Потом голенища сапог совсем набились снегом. Тогда я села в машину, и оставшееся время просто тупо смотрела, как крутится счётчик такси.
Хлопнула калитка, пиликнул артефакт у ворот. Водитель отпёр двери; мастер Дюме, хорошо отряхнув ноги от снега, сел в салон и сразу же протянул мне смятую тетрадь.
«Благодарю за ожидание. Отсюда уже на квартиры. Матильда передавала Вам наилучшие пожелания.»
Я облизнула пересохшие губы и кивнула.
Мастер Дюме забрал у меня тетрадь, подмигнул и спрятал её во внутренний карман пальто. На коленях у него лежал потёртый деревянный ящик размером с шахматную коробку.
Машина зафырчала, дёрнулась, и водитель принялся кое-как, разбивая бамперами снег, разворачиваться. Наконец, колёса вошли вновь в колеи; особняк за высоким забором окончательно утонул во тьме.
Мастер Дюме достал из кармана артефакт — лабрадорит в серебре с тонкой плашкой, кажется, пренита, — щёлкнул кнопкой, и дорога за нами начала сама собой затягиваться.
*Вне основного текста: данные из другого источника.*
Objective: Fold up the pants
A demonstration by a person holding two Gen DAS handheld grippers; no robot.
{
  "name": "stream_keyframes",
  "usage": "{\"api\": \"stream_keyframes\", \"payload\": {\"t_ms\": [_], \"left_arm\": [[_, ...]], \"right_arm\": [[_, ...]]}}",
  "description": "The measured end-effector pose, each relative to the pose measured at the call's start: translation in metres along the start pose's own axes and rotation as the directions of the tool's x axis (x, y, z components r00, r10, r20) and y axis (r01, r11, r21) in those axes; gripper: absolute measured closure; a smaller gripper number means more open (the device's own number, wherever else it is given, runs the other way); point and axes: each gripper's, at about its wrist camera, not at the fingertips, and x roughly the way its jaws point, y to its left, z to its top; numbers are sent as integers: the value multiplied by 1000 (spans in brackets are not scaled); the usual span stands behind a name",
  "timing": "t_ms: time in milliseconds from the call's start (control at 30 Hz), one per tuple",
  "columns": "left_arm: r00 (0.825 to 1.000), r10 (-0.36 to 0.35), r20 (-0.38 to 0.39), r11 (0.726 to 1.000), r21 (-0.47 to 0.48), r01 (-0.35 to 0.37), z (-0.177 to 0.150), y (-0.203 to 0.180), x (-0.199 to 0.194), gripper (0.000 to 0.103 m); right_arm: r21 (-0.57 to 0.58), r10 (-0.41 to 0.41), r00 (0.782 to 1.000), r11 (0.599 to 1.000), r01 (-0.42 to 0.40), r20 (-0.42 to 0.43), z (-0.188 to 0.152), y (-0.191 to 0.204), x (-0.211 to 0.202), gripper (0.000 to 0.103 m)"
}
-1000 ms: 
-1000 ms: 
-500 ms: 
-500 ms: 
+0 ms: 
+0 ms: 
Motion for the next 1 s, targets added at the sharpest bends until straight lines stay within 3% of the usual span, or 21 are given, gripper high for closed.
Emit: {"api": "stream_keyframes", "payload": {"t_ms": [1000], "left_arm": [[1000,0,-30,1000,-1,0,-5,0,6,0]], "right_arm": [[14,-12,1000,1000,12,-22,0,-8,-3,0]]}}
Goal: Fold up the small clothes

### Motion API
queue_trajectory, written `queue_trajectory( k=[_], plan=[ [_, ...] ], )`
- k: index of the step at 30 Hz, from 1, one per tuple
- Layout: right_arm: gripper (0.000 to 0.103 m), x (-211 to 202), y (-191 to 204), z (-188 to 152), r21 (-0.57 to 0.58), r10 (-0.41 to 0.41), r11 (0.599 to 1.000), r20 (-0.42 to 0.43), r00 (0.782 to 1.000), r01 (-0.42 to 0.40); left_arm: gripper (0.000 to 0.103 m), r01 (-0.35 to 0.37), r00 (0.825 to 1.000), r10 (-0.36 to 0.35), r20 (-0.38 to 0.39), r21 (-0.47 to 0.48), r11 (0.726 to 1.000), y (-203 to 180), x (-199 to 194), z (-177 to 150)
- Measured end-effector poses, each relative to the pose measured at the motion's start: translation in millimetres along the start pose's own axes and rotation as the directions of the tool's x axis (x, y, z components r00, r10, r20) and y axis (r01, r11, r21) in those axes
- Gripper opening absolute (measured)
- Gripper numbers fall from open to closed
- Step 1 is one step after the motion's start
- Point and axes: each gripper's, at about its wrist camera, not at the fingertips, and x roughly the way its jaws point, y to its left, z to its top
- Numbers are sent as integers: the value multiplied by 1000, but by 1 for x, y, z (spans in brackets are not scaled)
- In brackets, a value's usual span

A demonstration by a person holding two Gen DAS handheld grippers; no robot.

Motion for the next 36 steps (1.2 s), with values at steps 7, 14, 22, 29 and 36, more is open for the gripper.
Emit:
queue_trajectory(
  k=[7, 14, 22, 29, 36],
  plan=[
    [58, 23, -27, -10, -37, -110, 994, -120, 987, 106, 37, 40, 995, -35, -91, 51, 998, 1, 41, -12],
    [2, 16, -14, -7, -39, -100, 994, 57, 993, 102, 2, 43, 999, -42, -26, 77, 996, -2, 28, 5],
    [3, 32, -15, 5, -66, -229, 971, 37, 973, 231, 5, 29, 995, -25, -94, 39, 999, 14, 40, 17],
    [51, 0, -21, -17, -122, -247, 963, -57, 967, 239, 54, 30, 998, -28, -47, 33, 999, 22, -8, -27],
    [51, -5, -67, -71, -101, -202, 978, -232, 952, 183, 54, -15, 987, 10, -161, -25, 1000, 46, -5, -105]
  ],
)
Как язычок молнии, мы сводили за собой снежные берега, а метель за нами окончательно заметала следы.
Какое-то время я следила за этим через заднее стекло. Потом его присыпало снегом, я устало откинулась на сидения, — и закрыла глаза.
Сначала я слышу запах.
Он щекочет нёбо и ввинчивается в позвоночник, и внутри всё гудит от пронзительного, острого предчувствия, и кишки комкаются в узел, и голову пьянит адреналином. Сердце колотится, как метроном, отсчитывающий престиссимо, — от этого больно в груди: стрелка маятника лезвием нарезает лёгкие и вгрызается в рёбра.
Нет, нет; сначала — не так.
Сначала я вижу ласку. Она сидит напротив, и мы смотрим друг другу глаза в глаза. Она одета в белую зимнюю шубку, хитрая мордочка всматривается в меня с интересом, а лапки цепляются за кору дерева.
Дерева, которого нет.
Но нет, нет; сначала…
Сначала я сижу полночи, свернувшись на подоконнике маленького мансардного окна. Здесь остро пахнет травами и хреном, и взрослые редко сюда поднимаются. Теперь, когда эти запахи щиплют и мой нос, я их понимаю; и всё равно — сижу, потому что здесь меня никто не станет трогать.
На улице, за запотевшим стеклом — снег. Вдали, в толщи подвижного снежного марева, одиноко мигает жёлтый фонарь.
Я ужасно боялась никого не поймать. Такое не слишком часто, но случается; тогда ты пробуешь и на следующий год, и ещё, и ещё, пока не найдёшь свою судьбу. Старая лосиха, единственная на весь Амрау вдова, говорит: это потому, что Полуночь выбирает для тебя самое лучшее. Но по правде — неудачников, конечно, дразнят, что у Полуночи не нашлось для них даже плохонькой дороги.